ABISMOS BAJO MIS PIES (Continuación).


         Esta mañana larga de otoño, que realmente comenzó hace seis meses, cuando el último de mis niños salió por la puerta del jardín y percibí que efectivamente me quedaba sola, sola sin mis hijos (aquello que más me enamoro del mundo) sola con mis pensamientos, sola con mis vacíos. Sola, _Cual abismos bajo mis pies_.
         Por eso le he dado prácticamente la vuelta completa a la galería de la segunda planta; recordando, imaginado, soñando despierta y más que nada, hablándole a la pared. Y detrás de cada puerta, en este momento ya cerradas, quedaron caras convertidas en humo.
         ¡Qué asco de ausencias! Y, ¡Qué agudo a veces es mi dolor!.
         Un malestar, igualito, al de aquella mañana de octubre cuando comencé mi historia y mis ojillos negros, antiguamente ojazos oscuros, crepitaron todo el tiempo bajo mis párpados al descubrirme pequeña y breve, e idéntica a los soplos de viento, aunque bisbiseando entre pasillos conmigo misma.
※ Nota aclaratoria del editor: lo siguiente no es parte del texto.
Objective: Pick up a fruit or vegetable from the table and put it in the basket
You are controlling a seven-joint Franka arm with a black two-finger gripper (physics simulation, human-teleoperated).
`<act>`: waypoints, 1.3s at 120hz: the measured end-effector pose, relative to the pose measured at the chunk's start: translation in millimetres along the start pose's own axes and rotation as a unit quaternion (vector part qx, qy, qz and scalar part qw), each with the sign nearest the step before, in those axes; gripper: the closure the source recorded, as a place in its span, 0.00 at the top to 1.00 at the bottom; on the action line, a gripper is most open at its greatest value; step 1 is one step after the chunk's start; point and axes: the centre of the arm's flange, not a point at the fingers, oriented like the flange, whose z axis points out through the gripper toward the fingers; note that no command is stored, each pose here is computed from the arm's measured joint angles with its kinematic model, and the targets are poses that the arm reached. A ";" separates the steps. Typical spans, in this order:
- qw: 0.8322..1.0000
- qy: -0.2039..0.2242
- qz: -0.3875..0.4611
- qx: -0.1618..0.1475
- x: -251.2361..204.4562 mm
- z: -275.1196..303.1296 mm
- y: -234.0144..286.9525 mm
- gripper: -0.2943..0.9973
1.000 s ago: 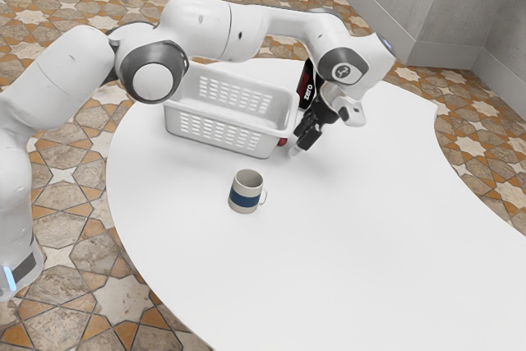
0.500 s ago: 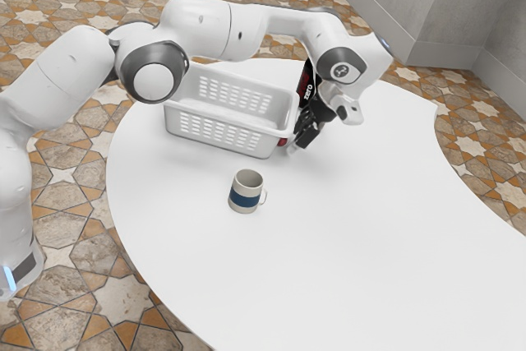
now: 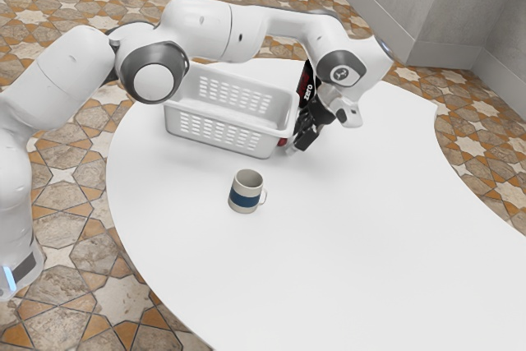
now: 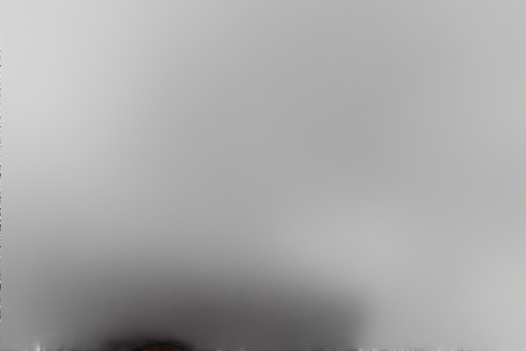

         Sin embargo, cuando salgo del cuarto de trabajo (mi despacho) donde ubiqué, aunque en tonos sepia y entre libro y libro, mi viejo arsenal de parientes con los que todos los días hablo, asumo que todos esos rostros arcaicos se diluyen en la nada cuando cierro este ordenador que parece hacerles cobrar vida al abrirlo cada mañana. Si bien, muertos y ausentes, me mostraron su cara más humana y más desconocida. Su piel desnuda, ese frío invernal, sus guerras, la tierra que los escupió al mundo, los rosarios que desplegaron sus viejas cuentas, aquellos gritos que alzaron hacia dentro y en silencio; total (para que hablar tanto, dirían mis viejos, mis viejísimos ancianos). Todos silenciosos mostraron durante mi infancia sus estridencias y hoy me revelan fugazmente sus recuerdos con su presencia fantasmal. Uno tras otro, yo los observaba durante mi lamentable niñez con mis grandes ojos abiertos y mis ansias desmedidas y acabaron mostrándome sus tripas rajadas, pero llenas de huellas y de dientes y queriendo morder tantas injusticias que les entregaba el mundo en aquel tiempo, si bien en un paquete sin envoltura de papel de regalo, sin lazos y sin adornos ningunos.


         Pero, todavía, me queda una habitación en la planta alta, cuya pared izquierda, linda con mi despacho. En ella trasiega y descansa mi hijo mediano cuando vuelve a casa. En tres o cuatro ocasiones al año. Sus visitas son ruidosas y suelen dejarme con la boca abierta y las asfixia en los labios.